Millions of Americans take dietary supplements and most of us assume they are safe. While this is probably a reasonable rule of thumb, there are some situations that require extra vigilance. In particular, we must be careful of interactions between herbs and drugs. Even your doctor may not be aware of the hidden damage.
How risky are herb-drug interactions?
It’s easy to compartmentalize drugs in the pillbox, herbs in the bottle. Even though we think we can easily distinguish between drugs and natural products, our bodies can’t. Our cells use the same machinery (mainly enzymes) to handle everything we take in, including food, herbs, and medications. Some herbs, such as St. John’s Wort (Hypericum perforated), have profound effects on these enzymes.
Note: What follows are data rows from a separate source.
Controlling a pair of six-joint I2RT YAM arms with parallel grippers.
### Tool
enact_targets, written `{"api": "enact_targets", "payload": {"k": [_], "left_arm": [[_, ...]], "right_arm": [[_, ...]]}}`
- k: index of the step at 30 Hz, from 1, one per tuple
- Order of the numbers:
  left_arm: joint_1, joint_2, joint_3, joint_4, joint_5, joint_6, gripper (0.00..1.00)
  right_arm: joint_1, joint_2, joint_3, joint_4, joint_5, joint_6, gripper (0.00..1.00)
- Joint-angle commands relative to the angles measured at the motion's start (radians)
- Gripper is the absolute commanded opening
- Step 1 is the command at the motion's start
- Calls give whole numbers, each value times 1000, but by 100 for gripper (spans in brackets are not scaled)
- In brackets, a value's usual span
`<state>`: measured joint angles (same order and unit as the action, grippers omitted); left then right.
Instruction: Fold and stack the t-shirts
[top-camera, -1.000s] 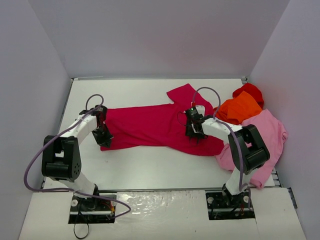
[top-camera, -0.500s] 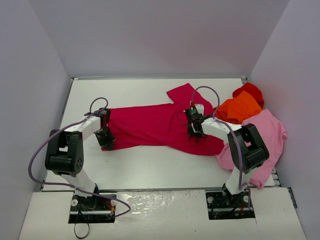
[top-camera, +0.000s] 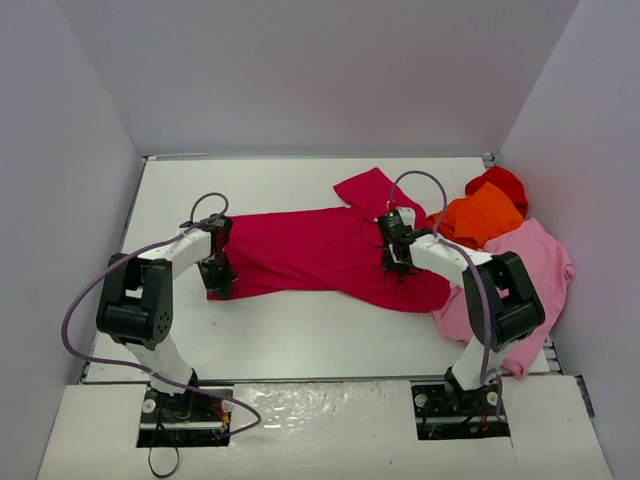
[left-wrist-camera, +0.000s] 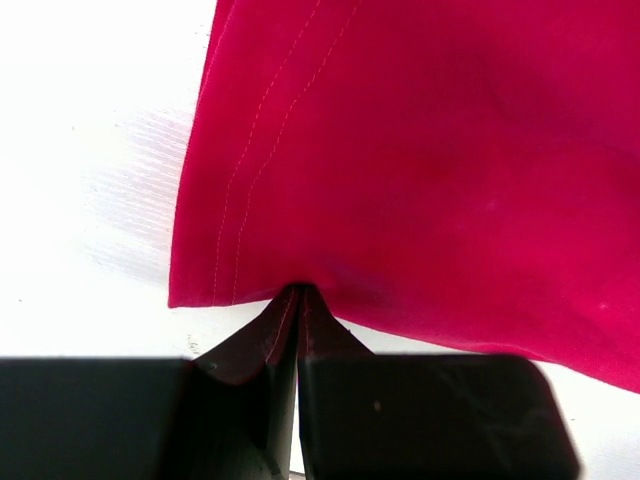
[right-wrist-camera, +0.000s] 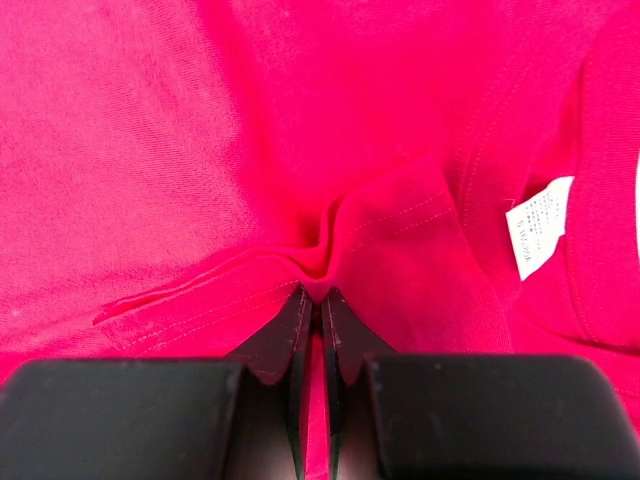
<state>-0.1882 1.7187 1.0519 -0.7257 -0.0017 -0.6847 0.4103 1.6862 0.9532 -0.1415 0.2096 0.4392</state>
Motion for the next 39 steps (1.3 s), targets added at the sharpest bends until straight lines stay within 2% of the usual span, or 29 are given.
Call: {"api": "enact_targets", "payload": {"k": [1, 9, 13, 20, 25, 26, 27, 31, 33, 35, 39], "left_arm": [[-17, 39, -8, 42, 5, -19, 0], [-19, -123, 88, -126, -73, -6, 0], [-15, -184, 93, -159, -152, -10, 0], [-11, -38, 44, -99, -140, -16, 0], [-18, -63, 33, -10, -107, -28, 0], [-17, -55, 42, -6, -101, -20, 3], [-16, -42, 66, -20, -101, -11, 11], [-16, 13, 130, -89, -137, 5, 52], [-17, 1, 129, -106, -147, 3, 65], [-14, -20, 105, -87, -147, -9, 73], [-1, -29, 15, 0, -68, -25, 75]], "right_arm": [[-18, -60, 53, -32, 35, -24, 0], [-18, -46, 50, -32, 14, -16, 0], [-20, -58, 55, -32, 31, -22, 0], [-72, -75, 88, -35, 14, -37, 0], [-71, -72, 91, -33, -21, -19, 0], [-71, -72, 89, -32, -24, -17, 0], [-70, -71, 85, -32, -28, -16, 0], [-70, -72, 76, -30, -32, -14, 0], [-70, -76, 73, -27, -35, -17, 0], [-70, -78, 69, -27, -35, -20, 0], [-70, -76, 65, -24, -37, -20, 0]]}}
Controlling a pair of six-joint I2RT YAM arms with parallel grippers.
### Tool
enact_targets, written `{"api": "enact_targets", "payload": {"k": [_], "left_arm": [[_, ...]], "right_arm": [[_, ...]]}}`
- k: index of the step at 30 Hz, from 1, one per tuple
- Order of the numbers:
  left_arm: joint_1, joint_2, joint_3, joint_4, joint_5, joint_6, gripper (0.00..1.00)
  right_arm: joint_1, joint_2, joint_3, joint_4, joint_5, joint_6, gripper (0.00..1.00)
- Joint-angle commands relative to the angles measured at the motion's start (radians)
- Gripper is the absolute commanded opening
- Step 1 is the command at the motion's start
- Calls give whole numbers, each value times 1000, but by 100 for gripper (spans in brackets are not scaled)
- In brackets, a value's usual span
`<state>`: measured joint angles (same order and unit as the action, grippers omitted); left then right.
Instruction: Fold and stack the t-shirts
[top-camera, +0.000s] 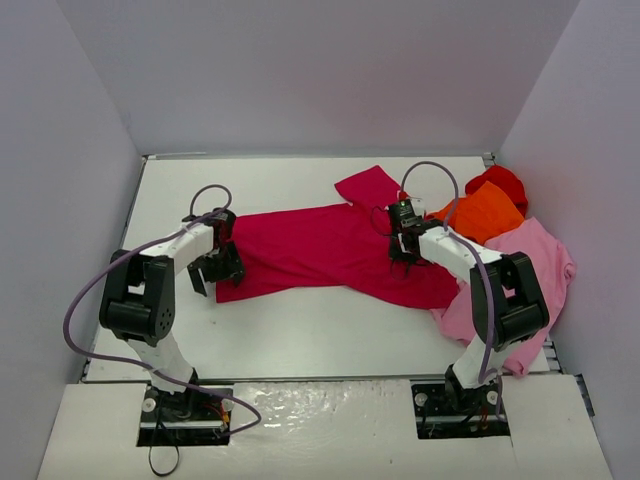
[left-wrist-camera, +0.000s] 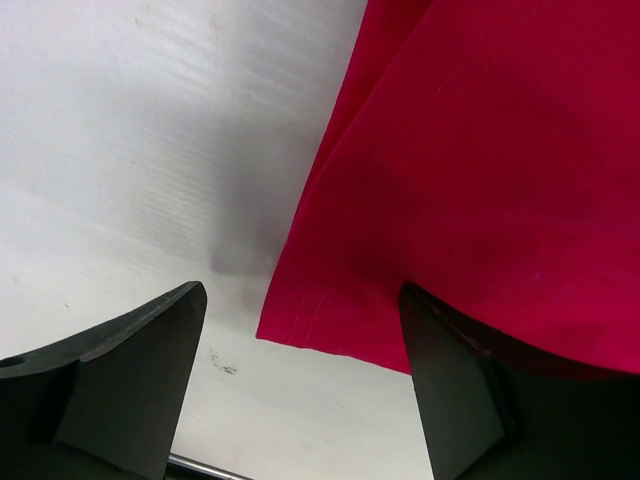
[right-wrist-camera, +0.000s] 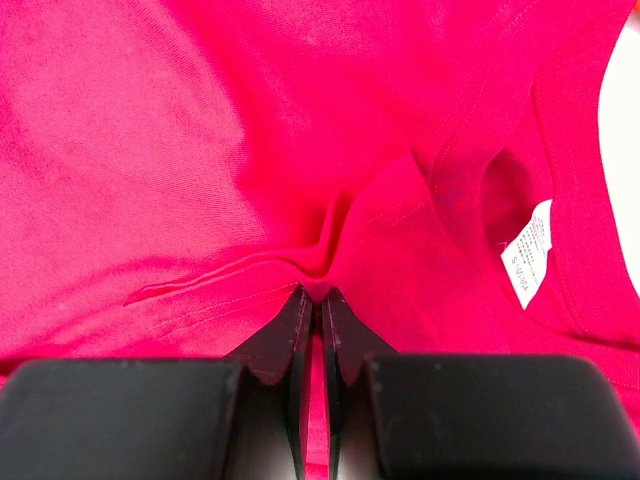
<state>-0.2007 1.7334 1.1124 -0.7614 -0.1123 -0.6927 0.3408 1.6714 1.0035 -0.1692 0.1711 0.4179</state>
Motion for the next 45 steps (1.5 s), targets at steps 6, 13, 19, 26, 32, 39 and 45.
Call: {"api": "enact_targets", "payload": {"k": [6, 13, 19, 26, 32, 39, 45], "left_arm": [[12, 50, -66, 71, 82, -13, 73], [13, 47, -85, 64, 87, -17, 0], [14, 59, -74, 27, 61, -7, 0], [14, 57, -63, -4, 25, 4, 0], [14, 57, -49, -21, 14, 15, 0], [13, 44, -26, -52, -14, 22, 0], [12, 38, -13, -74, -40, 33, 0]], "right_arm": [[0, -68, 9, 5, -2, 4, 0], [-3, -73, 0, 5, 10, -2, 0], [-13, -64, 16, 5, 16, -13, 0], [-55, -23, 72, 5, 43, -38, 0], [-88, 55, 161, 14, 90, -45, 0], [-115, 197, 265, 44, 108, -55, 0], [-136, 309, 410, 66, 62, -69, 0]]}}
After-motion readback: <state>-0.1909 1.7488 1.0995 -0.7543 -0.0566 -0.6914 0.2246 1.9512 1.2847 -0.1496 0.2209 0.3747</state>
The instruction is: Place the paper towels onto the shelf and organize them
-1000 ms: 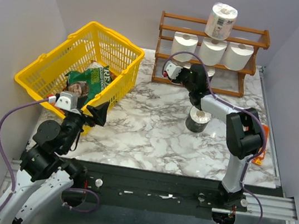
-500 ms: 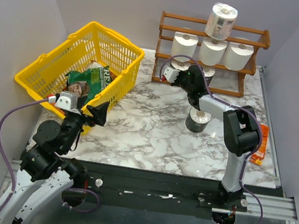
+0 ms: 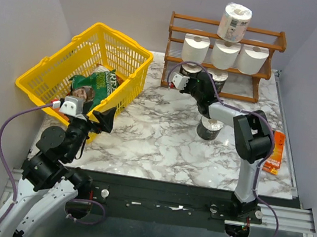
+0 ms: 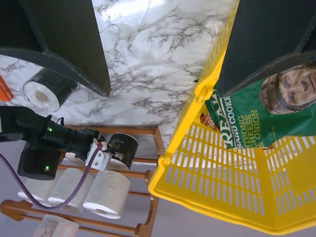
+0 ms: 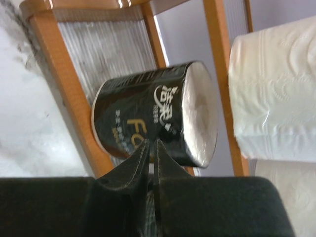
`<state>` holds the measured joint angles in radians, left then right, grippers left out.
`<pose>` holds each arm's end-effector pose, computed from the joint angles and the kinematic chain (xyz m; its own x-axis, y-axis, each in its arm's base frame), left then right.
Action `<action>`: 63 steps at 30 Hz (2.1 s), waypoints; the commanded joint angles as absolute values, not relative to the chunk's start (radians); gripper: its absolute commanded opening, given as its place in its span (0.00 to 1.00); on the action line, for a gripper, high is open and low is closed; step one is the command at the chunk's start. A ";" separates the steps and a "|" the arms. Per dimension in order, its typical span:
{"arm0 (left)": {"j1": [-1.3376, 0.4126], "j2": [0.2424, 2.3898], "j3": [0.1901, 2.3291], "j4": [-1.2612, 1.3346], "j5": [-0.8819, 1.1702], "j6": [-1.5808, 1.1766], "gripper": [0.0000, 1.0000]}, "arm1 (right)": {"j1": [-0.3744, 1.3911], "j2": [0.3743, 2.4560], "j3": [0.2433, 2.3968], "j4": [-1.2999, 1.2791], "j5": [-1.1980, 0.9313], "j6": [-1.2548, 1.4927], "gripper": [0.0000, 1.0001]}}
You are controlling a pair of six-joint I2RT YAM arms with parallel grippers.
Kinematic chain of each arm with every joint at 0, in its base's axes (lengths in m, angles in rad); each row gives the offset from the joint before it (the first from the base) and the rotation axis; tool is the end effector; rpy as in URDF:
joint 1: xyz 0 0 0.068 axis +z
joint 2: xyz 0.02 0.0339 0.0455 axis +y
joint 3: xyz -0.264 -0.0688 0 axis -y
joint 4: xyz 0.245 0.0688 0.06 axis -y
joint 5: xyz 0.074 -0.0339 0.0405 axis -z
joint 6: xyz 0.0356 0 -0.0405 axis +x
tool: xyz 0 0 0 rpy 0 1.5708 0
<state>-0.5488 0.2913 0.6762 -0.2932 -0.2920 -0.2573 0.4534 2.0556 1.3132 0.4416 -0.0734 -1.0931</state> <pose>0.0730 -0.0326 0.3468 0.0107 -0.2922 -0.9563 0.2665 0.9226 -0.2789 0.4202 0.2077 0.1932 0.3214 -0.8286 -0.4584 -0.4663 0.2828 -0.8382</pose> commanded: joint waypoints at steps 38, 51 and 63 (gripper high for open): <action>-0.538 0.308 0.675 -0.291 -0.328 -0.247 0.99 | 0.264 1.889 1.108 0.555 -0.035 -1.020 0.15; -0.537 0.265 0.673 -0.287 -0.295 -0.258 0.99 | 0.273 1.632 1.350 -0.429 -0.107 -0.379 0.44; -0.537 0.229 0.669 -0.279 -0.245 -0.270 0.99 | 0.318 1.408 1.198 -0.618 -0.209 -0.107 0.69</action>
<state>-0.5430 0.2462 0.6762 -0.2928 -0.2741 -0.2596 0.3008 1.4582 1.2263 -0.5129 -0.1837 -0.2234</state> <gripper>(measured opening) 0.988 0.609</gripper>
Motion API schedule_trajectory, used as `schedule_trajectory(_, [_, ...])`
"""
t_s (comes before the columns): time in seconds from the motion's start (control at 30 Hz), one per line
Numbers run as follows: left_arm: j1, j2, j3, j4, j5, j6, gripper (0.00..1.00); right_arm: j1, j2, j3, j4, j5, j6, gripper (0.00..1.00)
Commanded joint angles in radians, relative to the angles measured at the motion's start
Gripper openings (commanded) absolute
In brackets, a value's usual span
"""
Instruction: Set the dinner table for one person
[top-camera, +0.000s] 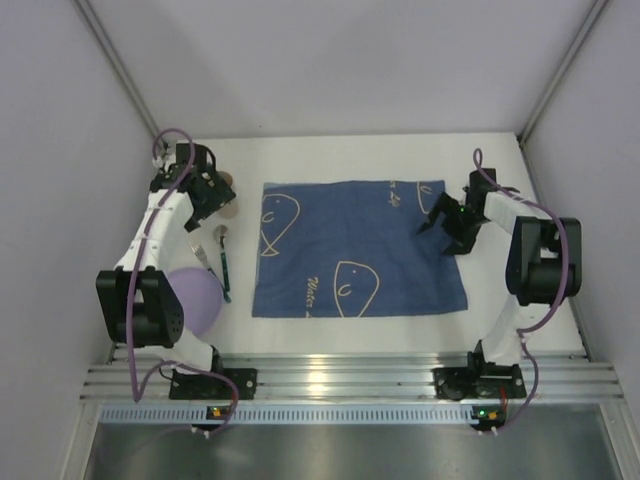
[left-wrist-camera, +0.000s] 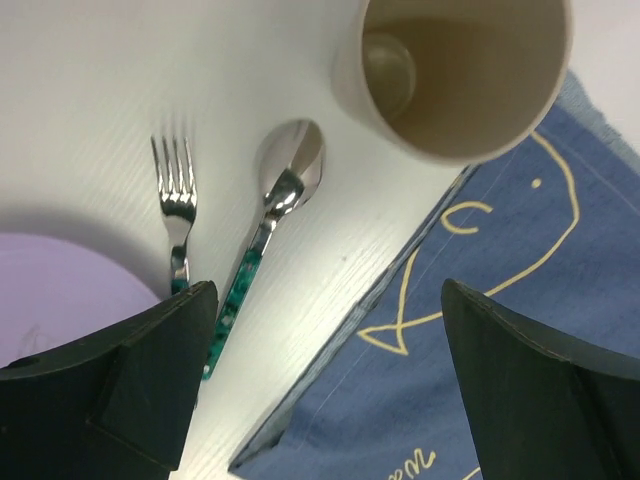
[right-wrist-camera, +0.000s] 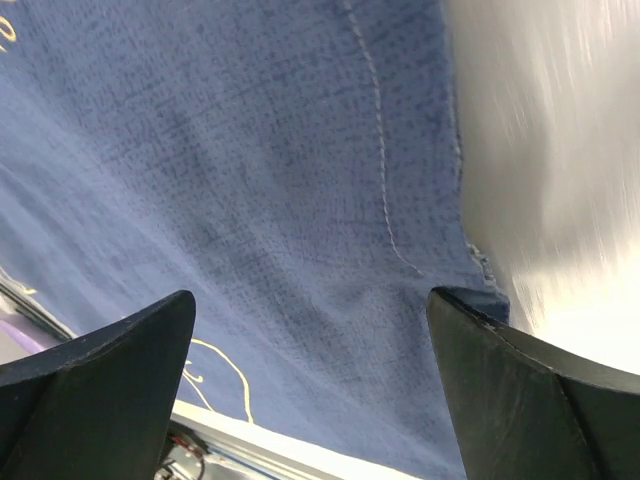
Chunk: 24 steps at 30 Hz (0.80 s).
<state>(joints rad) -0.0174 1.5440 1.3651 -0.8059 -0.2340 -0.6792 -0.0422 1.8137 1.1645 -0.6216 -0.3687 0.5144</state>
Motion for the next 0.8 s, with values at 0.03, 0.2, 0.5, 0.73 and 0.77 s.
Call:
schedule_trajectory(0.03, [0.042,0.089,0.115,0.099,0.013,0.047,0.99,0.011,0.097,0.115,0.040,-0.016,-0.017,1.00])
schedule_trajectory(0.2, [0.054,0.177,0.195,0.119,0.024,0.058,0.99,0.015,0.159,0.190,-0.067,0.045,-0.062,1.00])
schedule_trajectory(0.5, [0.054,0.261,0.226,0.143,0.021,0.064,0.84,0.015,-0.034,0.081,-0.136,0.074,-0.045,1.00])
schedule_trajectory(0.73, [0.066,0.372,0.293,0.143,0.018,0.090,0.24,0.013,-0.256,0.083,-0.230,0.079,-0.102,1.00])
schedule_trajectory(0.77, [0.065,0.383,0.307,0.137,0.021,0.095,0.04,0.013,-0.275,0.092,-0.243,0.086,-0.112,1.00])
This, in turn, can change the way our bodies handle the medications we may be taking. Could taking St. John’s Wort to relieve depressed mood make birth control pills lose their effectiveness?
Waking up with grapefruit:
The tart taste of grapefruit juice is definitely a wonderful way to wake up sleepy taste buds in the morning. But we’re talking about a different kind of wake-up call here. In 1991, scientists published a study with some surprising results. Grapefruit juice used to mask the taste of alcohol significantly increased blood levels of the blood pressure pill felodipine (Hand, February 2, 1991). This was enough to produce unpleasant symptoms such as hot flashes and dizziness. Orange juice did not produce the same effects.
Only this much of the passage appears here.